On Thursday, the Trump administra­tion declared the talk approach a failure, noting that the U.S. trade deficit in goods with China last year hit a record $375 billion. In a move to punish Beijing for stealing American technology, the White House set in motion tariffs on up to $60 billion in Chinese imports and restrictio­ns on new Chinese investment in the U.S.

“We’re doing something that will be the start of making trade with China more fair,” Trump said. “Our past presidents should never have allowed this to happen.”

The stakes are high: China is America’s largest trading partner.
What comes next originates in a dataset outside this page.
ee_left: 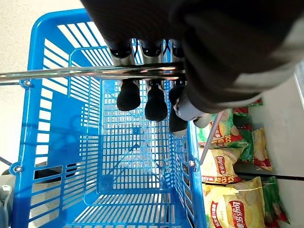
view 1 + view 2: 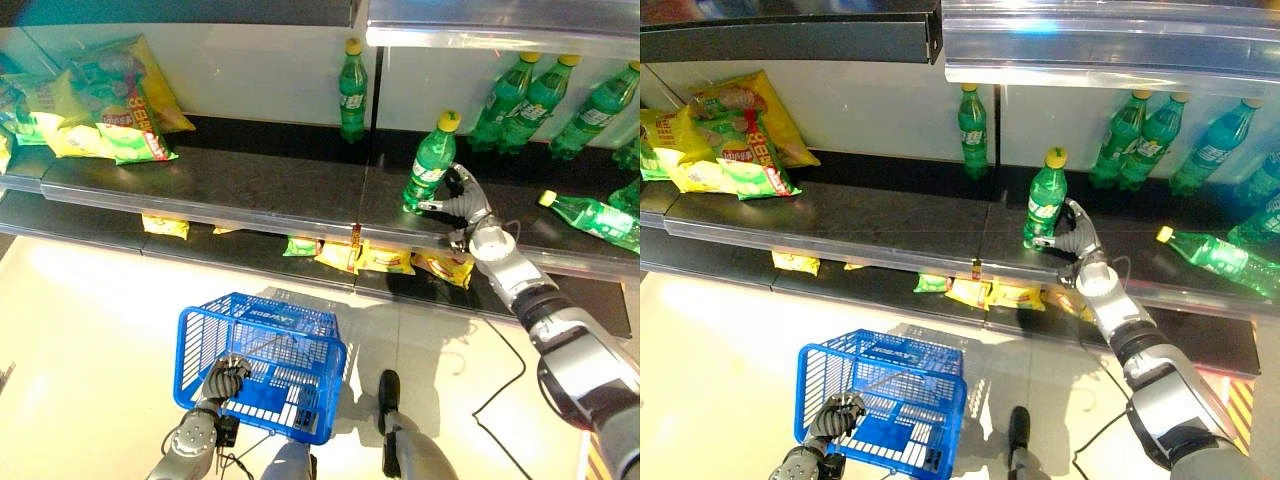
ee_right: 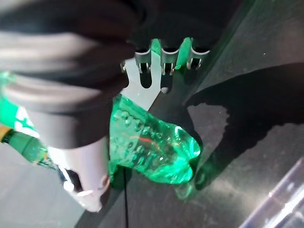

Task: Pick up the snacks into the basket

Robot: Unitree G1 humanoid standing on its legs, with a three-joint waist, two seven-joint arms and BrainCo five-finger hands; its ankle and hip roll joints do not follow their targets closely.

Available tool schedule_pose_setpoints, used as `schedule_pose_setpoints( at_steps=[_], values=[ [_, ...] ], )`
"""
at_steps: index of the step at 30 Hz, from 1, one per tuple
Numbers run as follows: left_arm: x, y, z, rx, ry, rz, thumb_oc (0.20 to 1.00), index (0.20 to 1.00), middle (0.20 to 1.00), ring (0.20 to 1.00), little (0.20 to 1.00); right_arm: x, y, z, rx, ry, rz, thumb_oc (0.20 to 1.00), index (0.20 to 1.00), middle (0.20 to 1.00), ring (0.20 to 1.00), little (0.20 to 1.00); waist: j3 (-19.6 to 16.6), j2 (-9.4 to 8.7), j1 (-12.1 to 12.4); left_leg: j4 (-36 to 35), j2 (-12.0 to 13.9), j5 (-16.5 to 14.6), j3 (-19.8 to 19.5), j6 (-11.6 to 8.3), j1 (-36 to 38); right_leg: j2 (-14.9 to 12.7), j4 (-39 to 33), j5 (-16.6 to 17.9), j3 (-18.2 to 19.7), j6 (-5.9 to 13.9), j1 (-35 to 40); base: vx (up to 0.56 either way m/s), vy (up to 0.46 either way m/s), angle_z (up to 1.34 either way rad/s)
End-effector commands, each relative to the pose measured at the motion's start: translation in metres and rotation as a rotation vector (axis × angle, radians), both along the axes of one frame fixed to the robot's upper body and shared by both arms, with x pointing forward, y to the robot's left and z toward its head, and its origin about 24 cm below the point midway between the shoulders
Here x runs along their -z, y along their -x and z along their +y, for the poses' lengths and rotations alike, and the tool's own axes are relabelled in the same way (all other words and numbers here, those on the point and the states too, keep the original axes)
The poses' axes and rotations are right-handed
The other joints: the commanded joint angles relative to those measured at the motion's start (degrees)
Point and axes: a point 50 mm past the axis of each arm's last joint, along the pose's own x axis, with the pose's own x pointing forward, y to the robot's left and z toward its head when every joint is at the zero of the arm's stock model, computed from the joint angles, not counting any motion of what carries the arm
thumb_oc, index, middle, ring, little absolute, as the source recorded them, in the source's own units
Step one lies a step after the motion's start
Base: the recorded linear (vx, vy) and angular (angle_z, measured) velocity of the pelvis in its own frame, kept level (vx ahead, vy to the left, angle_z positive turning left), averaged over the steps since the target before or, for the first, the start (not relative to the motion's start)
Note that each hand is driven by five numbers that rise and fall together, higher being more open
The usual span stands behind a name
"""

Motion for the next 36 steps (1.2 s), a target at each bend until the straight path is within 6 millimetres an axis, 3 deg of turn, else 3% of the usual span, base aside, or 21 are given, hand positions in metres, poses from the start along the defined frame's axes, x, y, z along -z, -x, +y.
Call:
schedule_pose_setpoints(
  at_steps=[1,7,19,25,29,33,34,35,36],
  values=[
    [-0.020,-0.002,0.005,0.042,-0.040,-0.113,0.200,0.200,0.200,0.200,0.200,-0.040,-0.002,0.001,-0.003,0.076,-0.112,1.000,1.000,1.000,1.000,1.000,-1.8,-1.15,1.1,0.0,-1.2,1.9,-1.4,0.41,-3.0,-2.8,9.4,-12.1,1.1,6.03,0.8,0.00,0.000,0.00],
    [-0.018,-0.002,0.002,0.055,-0.039,-0.101,0.200,0.200,0.200,0.200,0.200,-0.048,-0.005,-0.003,0.023,0.078,-0.110,1.000,1.000,1.000,1.000,1.000,-1.8,-0.77,1.5,-0.3,-1.2,2.1,-1.8,0.27,-3.0,-3.0,9.9,-12.7,0.7,6.02,0.7,0.00,0.000,0.00],
    [-0.024,-0.008,-0.005,0.090,-0.017,-0.120,0.200,0.200,0.200,0.200,0.200,-0.069,-0.008,-0.006,0.057,-0.108,-0.166,1.000,1.000,1.000,1.000,1.000,-2.0,0.93,3.2,-1.1,-1.7,2.8,-3.5,-0.02,-3.2,-4.0,11.2,-13.6,-1.0,5.99,0.5,0.02,-0.009,0.08],
    [-0.024,-0.010,-0.006,0.095,-0.010,-0.119,0.200,0.200,0.200,0.200,0.200,-0.065,-0.008,-0.007,0.017,-0.280,-0.176,1.000,1.000,1.000,1.000,1.000,-2.2,1.51,4.0,-1.3,-2.2,3.1,-4.9,-0.13,-3.5,-4.8,11.8,-14.2,-2.3,5.93,0.6,0.02,-0.011,0.16],
    [-0.024,-0.012,-0.006,0.100,0.000,-0.113,0.200,0.200,0.200,0.200,0.200,-0.057,-0.009,-0.002,-0.069,-0.529,-0.177,1.000,1.000,1.000,1.000,1.000,-2.2,1.81,4.9,-1.3,-2.4,3.1,-5.4,-0.06,-3.4,-5.1,12.3,-14.5,-2.7,6.04,0.6,0.01,-0.003,0.12],
    [-0.023,-0.013,-0.007,0.111,0.001,-0.106,0.200,0.200,0.200,0.200,0.200,-0.056,-0.010,0.000,-0.084,-0.581,-0.189,1.000,1.000,1.000,1.000,1.000,-2.1,2.12,5.2,-1.4,-2.6,3.3,-5.6,-0.02,-3.5,-5.4,12.8,-14.6,-2.9,6.07,0.3,0.00,0.002,0.01],
    [-0.023,-0.013,-0.008,0.112,0.003,-0.106,0.200,0.200,0.200,0.200,0.200,-0.055,-0.010,0.001,-0.086,-0.590,-0.187,0.366,0.366,0.366,0.366,0.366,-2.1,2.17,5.3,-1.4,-2.6,3.2,-5.6,0.00,-3.5,-5.4,12.8,-14.6,-2.8,6.06,0.3,0.00,0.018,0.05],
    [-0.023,-0.013,-0.008,0.112,0.004,-0.106,0.200,0.200,0.200,0.200,0.200,-0.054,-0.010,0.000,-0.079,-0.592,-0.187,0.200,0.200,0.200,0.200,0.200,-2.1,2.25,5.3,-1.4,-2.7,3.2,-5.6,0.04,-3.5,-5.5,12.9,-14.6,-2.8,6.06,0.3,0.01,0.005,0.06],
    [-0.023,-0.013,-0.008,0.112,0.004,-0.106,0.200,0.200,0.200,0.200,0.200,-0.054,-0.010,0.000,-0.079,-0.592,-0.186,0.200,0.200,0.200,0.200,0.200,-2.0,2.13,5.3,-1.3,-2.7,3.0,-5.6,0.03,-3.3,-5.6,13.2,-15.1,-2.7,6.04,0.4,0.00,0.018,0.09]
  ],
)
Last year, the two countries exchanged $636 billion worth of goods, and American companies such as Boeing and Caterpilla­r depend heavily on the Chinese market.

Farmers voted overwhelmi­ngly for Trump in 2016. But now many worry about economic blowback from his combative approach.

“When you start hurting this big segment of the economy from the people that gave him a lot of support in the election, I think it’s going to hurt him. I really do,” said Dave Struthers, who raises pigs, corn, soybeans and hay on a 1,100-acre family farm 30 miles northeast of

Des Moines.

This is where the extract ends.